Buzzword Breakdown 2.0: 5 Baffling BI Terms ExplainedJuly 17, 2014 by Abe Selig
While the software market in general can be full of confusing terms and acronyms, the realm of business intelligence (BI) may be one of the most confusing. Take, for example, this 2013 report from Gartner Inc., which highlights a slight growth slowdown in the otherwise-booming BI software market. One of the top reasons for that slowdown? “Confusion related to emerging technology terms.”
And who can blame those who get confused? Terms such as “data marts” and acronyms like “OLTP” abound in the BI world, and if your boss or CEO has asked you to get up to speed on business intelligence, the amount of buzzwords out there can be downright daunting.
But don’t despair. Just as we introduced you to some basic BI terminology in our first buzzword breakdown article, this second installment will shed light on additional BI terms—from basic concepts that still need clarification to newer terminology. We’ve asked BI experts Ray Major, Jonathan Mills and Ben Plummer to weigh in and help explain these terms in a way that non-BI professionals can understand.
What Is ETL?
Mills: ETL stands for “extract, transform and load.” This is a process for combining data from more than one source with different types of information.
Say, for example, that you had an order system that had order information. You want to extract the contact information on the people who placed the order, and load it into a new contacts database. The struggle is that, in the order system, you have a “Name” field that has both first and last names in [the same] field. [But] the new contacts database has those separated into a “First Name” and “Last Name” field. In this case, your ETL process would “extract” the data from the order database. It would then “transform” the name field into two fields by separating on the space, and finally, [would] “load” the newly formatted data into the contacts database.
Plummer: ETL is most often used [to restructure] data into a source or format that can be used for analytics.
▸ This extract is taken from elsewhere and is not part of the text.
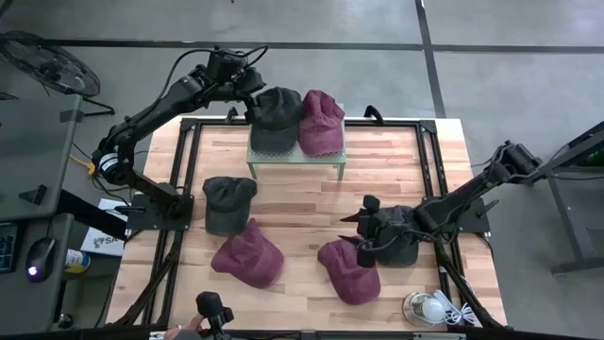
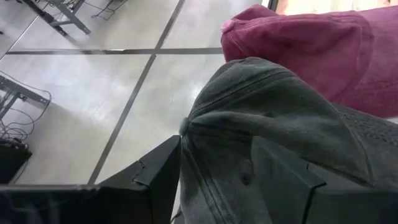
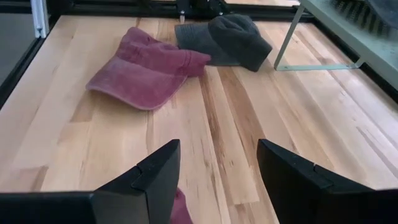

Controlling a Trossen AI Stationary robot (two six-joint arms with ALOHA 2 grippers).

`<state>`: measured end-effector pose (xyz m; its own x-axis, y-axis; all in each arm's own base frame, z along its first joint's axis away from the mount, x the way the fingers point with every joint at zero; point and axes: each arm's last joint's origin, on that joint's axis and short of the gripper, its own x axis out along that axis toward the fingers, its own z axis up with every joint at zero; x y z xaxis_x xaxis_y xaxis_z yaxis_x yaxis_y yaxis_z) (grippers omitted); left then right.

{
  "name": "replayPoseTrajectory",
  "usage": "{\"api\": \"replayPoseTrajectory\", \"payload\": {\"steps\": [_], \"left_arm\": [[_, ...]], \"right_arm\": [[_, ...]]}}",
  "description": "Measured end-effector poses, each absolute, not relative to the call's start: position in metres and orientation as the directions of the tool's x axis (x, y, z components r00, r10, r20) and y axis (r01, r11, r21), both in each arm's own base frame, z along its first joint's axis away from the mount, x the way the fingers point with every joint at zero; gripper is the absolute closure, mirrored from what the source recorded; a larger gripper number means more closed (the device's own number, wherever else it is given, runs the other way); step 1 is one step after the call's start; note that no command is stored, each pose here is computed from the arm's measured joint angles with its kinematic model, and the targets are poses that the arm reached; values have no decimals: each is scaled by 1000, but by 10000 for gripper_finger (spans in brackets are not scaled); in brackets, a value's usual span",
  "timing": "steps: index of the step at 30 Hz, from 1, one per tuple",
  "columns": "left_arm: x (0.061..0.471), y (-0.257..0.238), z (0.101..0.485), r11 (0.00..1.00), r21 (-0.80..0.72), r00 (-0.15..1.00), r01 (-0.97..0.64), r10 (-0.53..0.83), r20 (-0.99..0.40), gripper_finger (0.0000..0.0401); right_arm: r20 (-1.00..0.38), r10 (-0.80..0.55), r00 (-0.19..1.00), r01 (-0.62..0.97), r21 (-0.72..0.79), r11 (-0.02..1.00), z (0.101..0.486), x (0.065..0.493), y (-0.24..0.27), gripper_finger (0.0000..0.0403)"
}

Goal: Pick & Place hat
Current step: Stack the right maroon cap on top of the maroon cap on the shelf

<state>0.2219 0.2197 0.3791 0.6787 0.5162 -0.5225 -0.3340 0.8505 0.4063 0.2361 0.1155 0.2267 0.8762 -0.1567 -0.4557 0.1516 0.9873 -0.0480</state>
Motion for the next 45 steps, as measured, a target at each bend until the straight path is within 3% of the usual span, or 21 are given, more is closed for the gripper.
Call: {"api": "replayPoseTrajectory", "payload": {"steps": [10, 20, 27, 35, 45], "left_arm": [[224, 213, 398, 853, 365, 711, -372, 515, -478, 208], [259, 167, 408, 915, 323, 813, -242, 373, -447, 208], [289, 126, 393, 939, 327, 875, -103, 242, -420, 208], [306, 83, 366, 969, 247, 867, 17, 109, -487, 208], [316, 23, 361, 960, 281, 849, -6, 153, -506, 208]], "right_arm": [[-606, -9, 795, 83, 93, 992, 231, 213, 108, 196], [-754, 2, 657, 338, 297, 893, 217, 194, 113, 196], [-786, 13, 618, 349, 289, 891, 204, 184, 120, 196], [-747, -15, 664, 337, 281, 899, 185, 180, 118, 196], [-778, 29, 627, 365, 327, 872, 176, 175, 117, 196]]}}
People tend to think of ETL in a traditional fashion, which is, going from data to re-organized data—but what’s happening now is that because of “big data,” or the introduction of many new data sources to be analyzed, the definition is broadening. So it’s moving from just [transforming] data to data, to [transforming] documents to data, or from sound to data or even from tweets to data.
The definition has definitely begun to change. People have always thought of ETL as transforming [one type of] structured data to [another type of] structured data; now, it’s transforming many different types of data to structured data.
Major: Typically, data is collected by companies through various systems. It could be from scanners, an HR system, their website or clerks entering customer information via keyboards. At the end of the day, the company has a bunch of data in different formats: some are in spreadsheets, and others are in databases. The challenge is that the data can’t be analyzed unless it is standardized.
Ergo, the need for ETL. “Extract” involves pulling all the information from all the disparate formats and getting them in a single common format. During the “transform” process, the data is transformed to meet a company’s data needs. For instance, data entered as “M” and “F” in one system and as “male” and “female” in another might be standardized in the system as “MALE” and “FEMALE,” so that there is consistency among the data. Finally, the “load” process is where the data is written into a data warehouse system. The data is usually refreshed on a periodic basis, so the load process can happen nightly, weekly or hourly.
What Is OLAP?
Mills: “Online analytical processing,” or OLAP, is a way of analyzing multiple dimensions of data in a neat and clean way. Usually this is done in a “[data] cube,” and often through [Microsoft] Excel. “Multidimensional data” is just a complicated way of saying “data that can be looked at from several different perspectives.”
[For example,] think “sales of products,” “locations” and “time.” In a cube with those dimensions, I could look at sales of products at a specific location, then expand that to see sales over time. Or I could rotate the cube and look at total sales over time by location, then narrow down to a specific product. The idea of an OLAP cube is that it allows you to “slice and dice” that data to explore possible correlations [within] it.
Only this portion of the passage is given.